━━━━━ DATASET EXTRACT ━━━━━

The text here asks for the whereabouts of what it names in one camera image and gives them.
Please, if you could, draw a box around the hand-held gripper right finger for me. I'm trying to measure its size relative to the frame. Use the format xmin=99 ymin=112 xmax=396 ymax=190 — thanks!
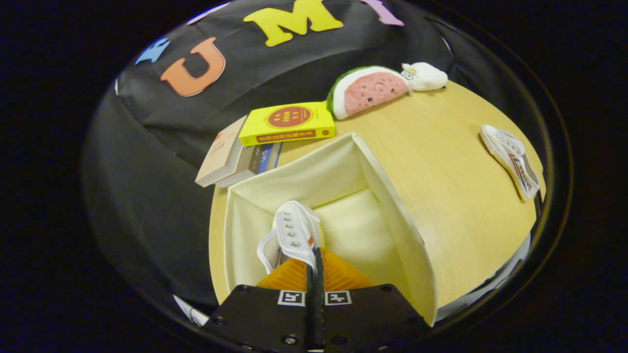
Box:
xmin=316 ymin=248 xmax=432 ymax=353

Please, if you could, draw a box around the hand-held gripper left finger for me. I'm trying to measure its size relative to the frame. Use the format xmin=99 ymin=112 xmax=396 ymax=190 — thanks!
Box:
xmin=204 ymin=248 xmax=318 ymax=353

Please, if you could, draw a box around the cream storage box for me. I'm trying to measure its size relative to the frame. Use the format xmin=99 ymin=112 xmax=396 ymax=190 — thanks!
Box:
xmin=223 ymin=131 xmax=438 ymax=327

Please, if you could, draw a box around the white canvas shoe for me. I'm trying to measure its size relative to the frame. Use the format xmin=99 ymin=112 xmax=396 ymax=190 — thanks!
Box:
xmin=480 ymin=124 xmax=540 ymax=202
xmin=257 ymin=200 xmax=324 ymax=275

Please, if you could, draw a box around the white panel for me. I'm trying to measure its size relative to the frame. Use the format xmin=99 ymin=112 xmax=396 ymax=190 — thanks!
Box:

━━━━━

**WORK ORDER**
Show each line of the material above where "size" occurs.

**RESPONSE TO THE EXERCISE**
Please, if you could, draw a box around the hand-held gripper right finger for me. I'm trying to measure its size relative to the frame. Use the format xmin=99 ymin=112 xmax=396 ymax=190 — thanks!
Please, if you could, draw a box around the hand-held gripper left finger for me. I'm trying to measure its size relative to the frame. Use the format xmin=99 ymin=112 xmax=396 ymax=190 — thanks!
Please, if you could, draw a box around the cream storage box for me. I'm trying to measure its size relative to the frame. Use the format xmin=99 ymin=112 xmax=396 ymax=190 — thanks!
Please, if you could, draw a box around the white canvas shoe for me. I'm trying to measure its size relative to the frame. Use the format xmin=99 ymin=112 xmax=396 ymax=190 — thanks!
Please, if you could, draw a box around the white panel for me. I'm trying to measure its size relative to the frame. Use the format xmin=99 ymin=112 xmax=396 ymax=190 — thanks!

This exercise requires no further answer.